Here is my contribution. For PIE the underlying poset consists of nodes $Q \subseteq [n]$ ordered by set inclusion which represent configurations where the colors in $Q$ are adjacent, plus possibly more adjacent ones. The weight on the configurations represented at each node of the poset is $(-1)^{|Q|}$. Now for a configuration that has exactly the set $P$ of adjacent colors (monochrome three-sequence) with $P$ not empty summing over all nodes the total contribution is

$$\sum_{Q\subseteq P} (-1)^{|Q|} = \sum_{q=0}^{|P|} {|P|\choose q} (-1)^q = (1-1)^{|P|} = 0,$$

so we get not contribution from these nodes, as required. On the other hand for configurations with no adjacent three-tuples these are only included in the node $Q=\emptyset$ for a total weight of $(-1)^{|\emptyset|} = 1,$ and they get counted exactly once, also as required.

Now we need to count the number of configurations represented by a node $Q$. This is done with the Polya Enumeration Theorem. The cycle index for an $m$-necklace is

$$Z(C_m) = \frac{1}{m} \sum_{d|m} \varphi(d) a_d^{m/d}.$$

Let $|Q|=q\ge 1.$ Apply PET to get

$$[R_1 R_2 \cdots R_{q} S_1^3 S_2^3 \cdots S_{n-q}^3] Z(C_{3n-2q}; R_1 + R_2 + \cdots + R_q + S_1 + S_2 + \cdots + S_{n-q}).$$

Here we see by inspection that only $d=1$ can possibly contribute and we get

$$\frac{1}{3n-2q} [R_1 R_2 \cdots R_{q} S_1^3 S_2^3 \cdots S_{n-q}^3] (R_1 + R_2 + \cdots + R_q + S_1 + S_2 + \cdots + S_{n-q})^{3n-2q} \\ = \frac{1}{3n-2q} \frac{(3n-2q)!}{3!^{n-q}}.$$

Now when $q=0$ we obtain

$$[S_1^3 S_2^3 \cdots S_{n}^3] Z(C_{3n}; S_1 + S_2 + \cdots + S_{n}).$$

Here we get contributions from $d=1$ and $d=3$. The first is

$$\frac{1}{3n} \frac{(3n)!}{3!^n}$$

and the second is

$$\frac{2}{3n} [S_1^3 S_2^3 \cdots S_{n}^3] (S_1^3 + S_2^3 + \cdots + S_{n}^3)^n \\ = \frac{2}{3n} [S_1 S_2 \cdots S_{n}] (S_1 + S_2 + \cdots + S_{n})^n = \frac{2\times n!}{3n}.$$

Substitute the first case into PIE and add the second to obtain

$$\bbox[5px,border:2px solid #00A000]{ \frac{2\times n!}{3n}+ \sum_{q=0}^n {n\choose q} (-1)^q \frac{(3n-2q-1)!}{3!^{n-q}}}$$

and we confirm the accepted answer.

Answer 3

$\underline{\textbf{Overview}}$
My original answer had a fatal error as pointed out by the comment of Mike Earnest:

I have found one fatal mistake, in equation (4). When computing $T_0$, you cannot just take the number of linear arrangements and divide by $3n$. This is because not all $3n$ rotations of an arrangement are always distinct, as some may have symmetry.

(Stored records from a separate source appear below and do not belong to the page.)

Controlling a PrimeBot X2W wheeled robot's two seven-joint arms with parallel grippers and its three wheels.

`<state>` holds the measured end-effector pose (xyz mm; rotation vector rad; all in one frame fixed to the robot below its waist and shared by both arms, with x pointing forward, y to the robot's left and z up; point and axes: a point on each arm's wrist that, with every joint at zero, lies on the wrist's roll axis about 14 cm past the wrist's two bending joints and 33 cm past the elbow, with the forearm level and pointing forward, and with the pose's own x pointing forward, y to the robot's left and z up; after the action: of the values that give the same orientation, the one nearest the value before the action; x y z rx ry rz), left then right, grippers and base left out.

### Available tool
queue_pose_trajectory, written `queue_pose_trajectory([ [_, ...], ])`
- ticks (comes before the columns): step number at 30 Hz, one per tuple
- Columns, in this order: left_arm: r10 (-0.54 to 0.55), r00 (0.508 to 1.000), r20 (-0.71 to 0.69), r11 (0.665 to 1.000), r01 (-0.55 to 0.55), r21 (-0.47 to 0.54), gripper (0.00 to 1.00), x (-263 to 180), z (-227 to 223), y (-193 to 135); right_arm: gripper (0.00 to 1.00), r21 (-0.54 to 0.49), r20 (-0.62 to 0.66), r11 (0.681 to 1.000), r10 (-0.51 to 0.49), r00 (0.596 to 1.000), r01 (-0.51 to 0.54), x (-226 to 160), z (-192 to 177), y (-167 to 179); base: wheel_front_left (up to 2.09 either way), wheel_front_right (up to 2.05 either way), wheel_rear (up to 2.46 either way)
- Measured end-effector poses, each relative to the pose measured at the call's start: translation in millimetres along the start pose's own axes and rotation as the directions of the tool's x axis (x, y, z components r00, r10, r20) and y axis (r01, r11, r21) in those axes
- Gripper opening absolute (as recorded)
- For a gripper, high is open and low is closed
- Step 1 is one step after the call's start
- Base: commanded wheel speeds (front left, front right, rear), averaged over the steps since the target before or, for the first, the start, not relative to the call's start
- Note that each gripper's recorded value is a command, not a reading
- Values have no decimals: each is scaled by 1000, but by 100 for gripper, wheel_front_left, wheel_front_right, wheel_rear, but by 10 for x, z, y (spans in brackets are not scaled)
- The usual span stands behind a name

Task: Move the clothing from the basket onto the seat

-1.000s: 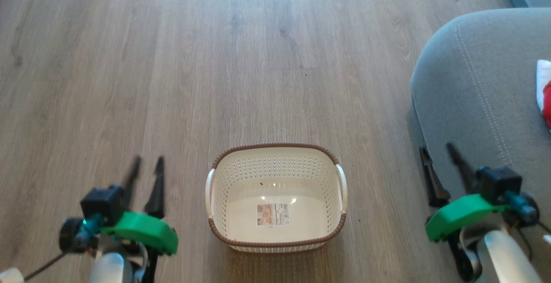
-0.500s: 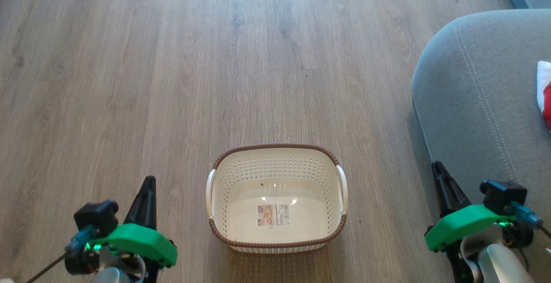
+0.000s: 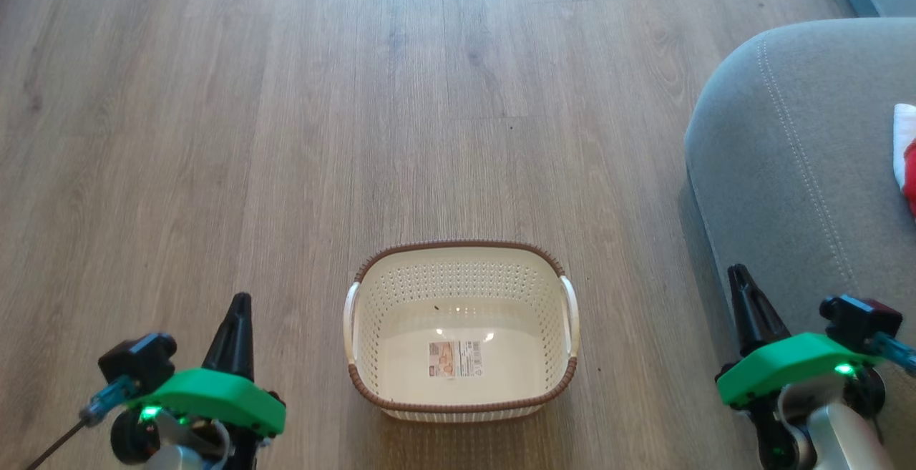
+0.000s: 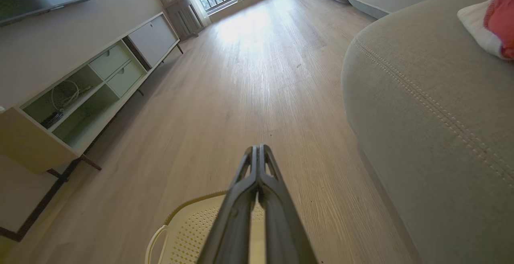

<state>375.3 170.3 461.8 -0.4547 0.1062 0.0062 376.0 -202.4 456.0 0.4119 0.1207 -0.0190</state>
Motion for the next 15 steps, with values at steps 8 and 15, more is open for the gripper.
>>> queue_pose_trajectory([
  [8,17,1000,-10,996,-17,-91,0,-3,1,31,0,93,-1,996,-14,1000,14,6,17,-8,0,0,0],
  [15,23,1000,-17,985,-26,-170,0,-6,-1,45,0,174,1,984,-24,1000,23,12,37,-12,0,0,0],
])
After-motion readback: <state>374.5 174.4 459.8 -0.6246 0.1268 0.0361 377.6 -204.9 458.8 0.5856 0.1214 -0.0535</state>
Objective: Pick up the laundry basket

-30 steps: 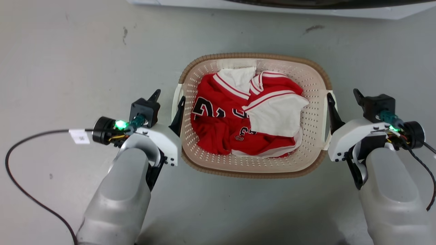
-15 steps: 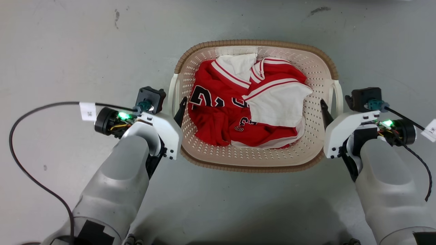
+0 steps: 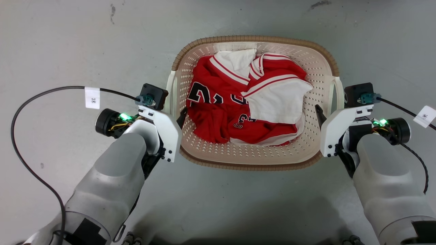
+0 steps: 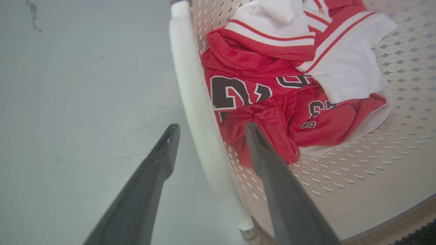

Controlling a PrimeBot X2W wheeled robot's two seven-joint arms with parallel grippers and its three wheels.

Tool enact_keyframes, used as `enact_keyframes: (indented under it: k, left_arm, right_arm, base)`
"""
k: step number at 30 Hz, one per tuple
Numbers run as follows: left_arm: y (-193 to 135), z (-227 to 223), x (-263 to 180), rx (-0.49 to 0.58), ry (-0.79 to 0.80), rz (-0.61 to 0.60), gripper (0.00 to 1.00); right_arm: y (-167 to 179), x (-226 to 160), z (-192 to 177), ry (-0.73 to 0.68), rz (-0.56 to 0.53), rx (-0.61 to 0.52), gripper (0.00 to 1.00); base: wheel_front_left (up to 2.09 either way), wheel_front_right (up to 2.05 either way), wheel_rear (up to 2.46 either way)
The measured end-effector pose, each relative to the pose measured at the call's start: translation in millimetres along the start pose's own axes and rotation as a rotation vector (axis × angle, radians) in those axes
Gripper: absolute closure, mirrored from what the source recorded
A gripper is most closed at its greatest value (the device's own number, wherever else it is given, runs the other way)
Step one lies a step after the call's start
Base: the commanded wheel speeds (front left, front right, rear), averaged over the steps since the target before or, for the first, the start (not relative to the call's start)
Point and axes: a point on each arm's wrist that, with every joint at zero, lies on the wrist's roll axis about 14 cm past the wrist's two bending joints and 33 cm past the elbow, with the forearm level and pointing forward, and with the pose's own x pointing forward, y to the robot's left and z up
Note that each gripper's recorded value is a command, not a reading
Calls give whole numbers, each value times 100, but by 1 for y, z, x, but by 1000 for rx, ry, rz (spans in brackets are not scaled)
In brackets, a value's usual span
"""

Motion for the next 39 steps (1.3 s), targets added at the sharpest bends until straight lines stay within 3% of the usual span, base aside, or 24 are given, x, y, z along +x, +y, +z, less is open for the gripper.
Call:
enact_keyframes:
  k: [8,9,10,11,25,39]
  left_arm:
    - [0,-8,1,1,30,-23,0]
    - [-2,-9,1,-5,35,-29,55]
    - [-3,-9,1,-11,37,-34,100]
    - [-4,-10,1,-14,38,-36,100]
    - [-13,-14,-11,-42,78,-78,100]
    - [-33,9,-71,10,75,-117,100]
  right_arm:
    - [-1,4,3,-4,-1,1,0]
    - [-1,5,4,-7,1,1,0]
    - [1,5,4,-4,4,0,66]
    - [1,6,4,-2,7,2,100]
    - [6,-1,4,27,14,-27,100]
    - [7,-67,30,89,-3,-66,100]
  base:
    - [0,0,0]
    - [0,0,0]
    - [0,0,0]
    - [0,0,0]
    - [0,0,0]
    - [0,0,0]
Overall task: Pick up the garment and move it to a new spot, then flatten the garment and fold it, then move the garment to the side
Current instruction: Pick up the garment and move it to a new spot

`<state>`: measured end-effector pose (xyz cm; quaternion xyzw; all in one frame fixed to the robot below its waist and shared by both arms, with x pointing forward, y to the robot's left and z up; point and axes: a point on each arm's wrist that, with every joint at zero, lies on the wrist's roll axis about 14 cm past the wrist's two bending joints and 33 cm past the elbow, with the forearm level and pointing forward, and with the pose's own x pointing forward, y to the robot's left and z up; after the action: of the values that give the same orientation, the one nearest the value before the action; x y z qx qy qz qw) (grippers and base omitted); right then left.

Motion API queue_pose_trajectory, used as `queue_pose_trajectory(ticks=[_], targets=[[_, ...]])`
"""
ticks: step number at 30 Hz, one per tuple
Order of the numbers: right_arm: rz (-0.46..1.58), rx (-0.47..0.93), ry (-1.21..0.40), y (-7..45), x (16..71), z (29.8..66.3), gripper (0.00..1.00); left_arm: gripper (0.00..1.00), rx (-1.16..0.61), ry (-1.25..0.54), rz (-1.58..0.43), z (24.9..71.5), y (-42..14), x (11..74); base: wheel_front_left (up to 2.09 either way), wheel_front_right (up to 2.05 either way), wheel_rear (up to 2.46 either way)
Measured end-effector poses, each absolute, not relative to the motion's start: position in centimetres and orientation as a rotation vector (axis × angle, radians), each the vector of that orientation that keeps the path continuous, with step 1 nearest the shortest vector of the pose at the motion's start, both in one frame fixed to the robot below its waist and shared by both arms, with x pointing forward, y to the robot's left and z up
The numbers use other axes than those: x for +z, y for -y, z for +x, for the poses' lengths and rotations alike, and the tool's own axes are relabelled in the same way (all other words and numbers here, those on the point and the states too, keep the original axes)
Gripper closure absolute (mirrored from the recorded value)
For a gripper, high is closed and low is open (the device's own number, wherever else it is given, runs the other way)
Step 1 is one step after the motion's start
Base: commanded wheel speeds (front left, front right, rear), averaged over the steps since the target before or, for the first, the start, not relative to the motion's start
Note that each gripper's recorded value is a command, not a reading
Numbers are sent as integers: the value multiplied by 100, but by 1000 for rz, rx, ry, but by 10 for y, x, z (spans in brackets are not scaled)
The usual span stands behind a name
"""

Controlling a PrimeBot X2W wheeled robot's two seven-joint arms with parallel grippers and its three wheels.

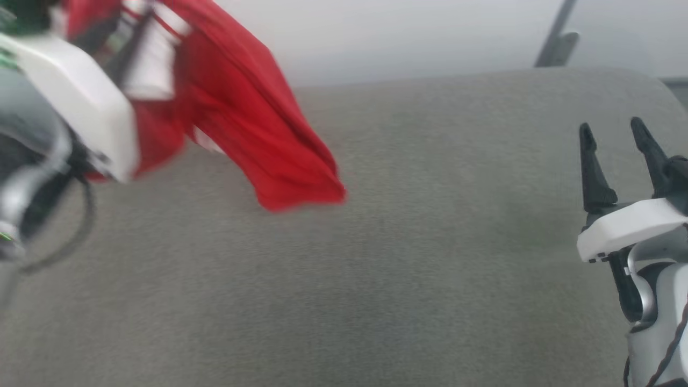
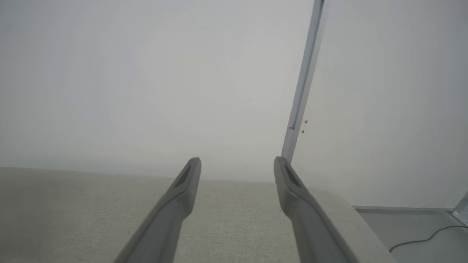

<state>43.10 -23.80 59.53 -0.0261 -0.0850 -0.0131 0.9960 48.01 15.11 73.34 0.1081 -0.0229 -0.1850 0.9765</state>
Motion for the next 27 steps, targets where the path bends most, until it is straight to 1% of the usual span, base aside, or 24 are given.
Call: queue_pose_trajectory(ticks=[3, 6, 11, 17, 20, 25, 26, 27], targets=[[-45, -80, 159, 255, 590, 422, 0, 100, -464, -15, 203, 477, -116, 706, 0, 0, 0], [-35, -122, 130, 267, 577, 412, 0, 100, -519, -98, 184, 474, -93, 670, 0, 0, 0], [-15, -159, 77, 275, 554, 402, 0, 100, -579, -313, 128, 462, -68, 586, 0, 0, 0], [3, -168, 22, 274, 530, 399, 0, 100, -571, -573, 80, 441, -65, 488, 0, 0, 0], [8, -158, 0, 270, 522, 400, 0, 100, -552, -680, 73, 429, -68, 449, 0, 0, 0], [13, -134, -15, 261, 516, 403, 0, 100, -520, -792, 67, 417, -76, 409, 0, 0, 0], [14, -125, -17, 258, 515, 403, 0, 87, -512, -813, 63, 415, -79, 400, 0, 0, 0], [13, -120, -17, 257, 515, 404, 0, 87, -510, -820, 62, 414, -79, 397, 0, 0, 0]])
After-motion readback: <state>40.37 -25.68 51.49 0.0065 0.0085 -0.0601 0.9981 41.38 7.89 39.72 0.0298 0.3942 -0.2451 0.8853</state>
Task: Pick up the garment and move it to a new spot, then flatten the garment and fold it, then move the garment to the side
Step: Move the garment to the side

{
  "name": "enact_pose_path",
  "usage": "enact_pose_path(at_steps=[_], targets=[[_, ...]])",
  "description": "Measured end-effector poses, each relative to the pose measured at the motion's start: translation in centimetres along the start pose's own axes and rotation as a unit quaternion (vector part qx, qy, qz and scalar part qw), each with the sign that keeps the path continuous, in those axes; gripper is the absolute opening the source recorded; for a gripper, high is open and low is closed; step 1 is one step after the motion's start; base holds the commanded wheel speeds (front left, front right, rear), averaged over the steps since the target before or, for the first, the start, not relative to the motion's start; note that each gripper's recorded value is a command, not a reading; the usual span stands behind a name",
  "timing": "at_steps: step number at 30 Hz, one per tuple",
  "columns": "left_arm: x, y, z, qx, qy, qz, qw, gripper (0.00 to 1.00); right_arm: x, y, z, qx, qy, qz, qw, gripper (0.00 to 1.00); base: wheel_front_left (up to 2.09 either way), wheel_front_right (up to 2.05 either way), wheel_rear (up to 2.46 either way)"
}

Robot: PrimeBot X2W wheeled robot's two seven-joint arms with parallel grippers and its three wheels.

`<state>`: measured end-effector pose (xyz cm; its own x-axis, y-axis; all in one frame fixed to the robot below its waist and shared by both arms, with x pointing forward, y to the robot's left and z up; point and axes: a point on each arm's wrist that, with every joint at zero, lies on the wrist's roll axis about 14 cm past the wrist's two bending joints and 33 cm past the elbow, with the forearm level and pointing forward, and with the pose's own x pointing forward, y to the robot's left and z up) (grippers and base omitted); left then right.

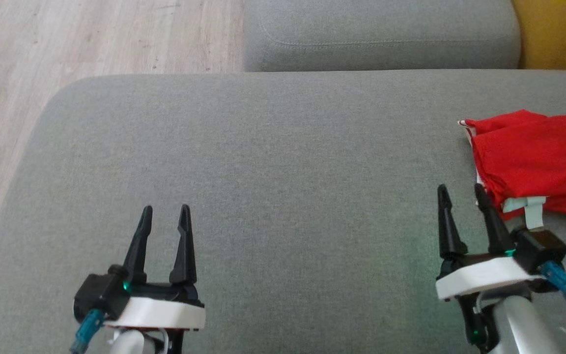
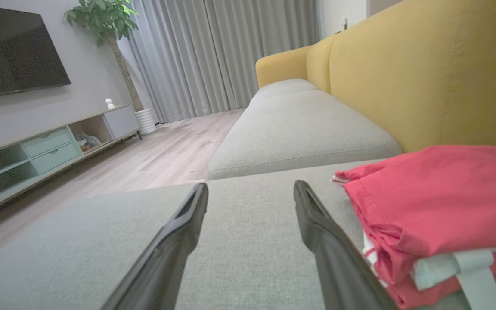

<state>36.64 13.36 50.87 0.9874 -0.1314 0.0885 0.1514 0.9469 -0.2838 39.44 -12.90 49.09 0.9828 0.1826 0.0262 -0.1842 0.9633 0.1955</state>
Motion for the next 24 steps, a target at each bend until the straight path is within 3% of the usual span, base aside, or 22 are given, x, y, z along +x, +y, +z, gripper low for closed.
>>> enact_pose_path(at_steps=[24], targets=[[-0.14, 0.71, -0.56, -0.026, 0.007, 0.024, 0.999, 1.00, 0.21, 0.68, 0.19, 0.002, -0.004, 0.010, 1.000, 1.00, 0.00, 0.00, 0.00]])
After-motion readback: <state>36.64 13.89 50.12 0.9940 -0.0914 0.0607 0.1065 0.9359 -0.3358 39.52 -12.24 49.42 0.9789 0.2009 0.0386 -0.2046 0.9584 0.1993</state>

For example, with $n=2$, your expression gives

$~\displaystyle T_0 = \frac{[(3\times 2)−1]!}{(3!)^2} = \frac{20}{6},$
(which is) not even an integer. This is why you need the Polya theory OP mentioned, which is what I assume is the math you were not familiar with in my answer.

He is right.
However, my error only applied to my computation of $T_0$. Using Inclusion-Exclusion, my computations of each of $T_1, T_2, \cdots, T_N$ were all correct. This is because with each of these other computations, I arbitrarily designated a specific color, and forced the $3$ seats of that color to be placed at the head of the table. This implied that the computation of all of the corresponding seatings were automatically rotationally distinct.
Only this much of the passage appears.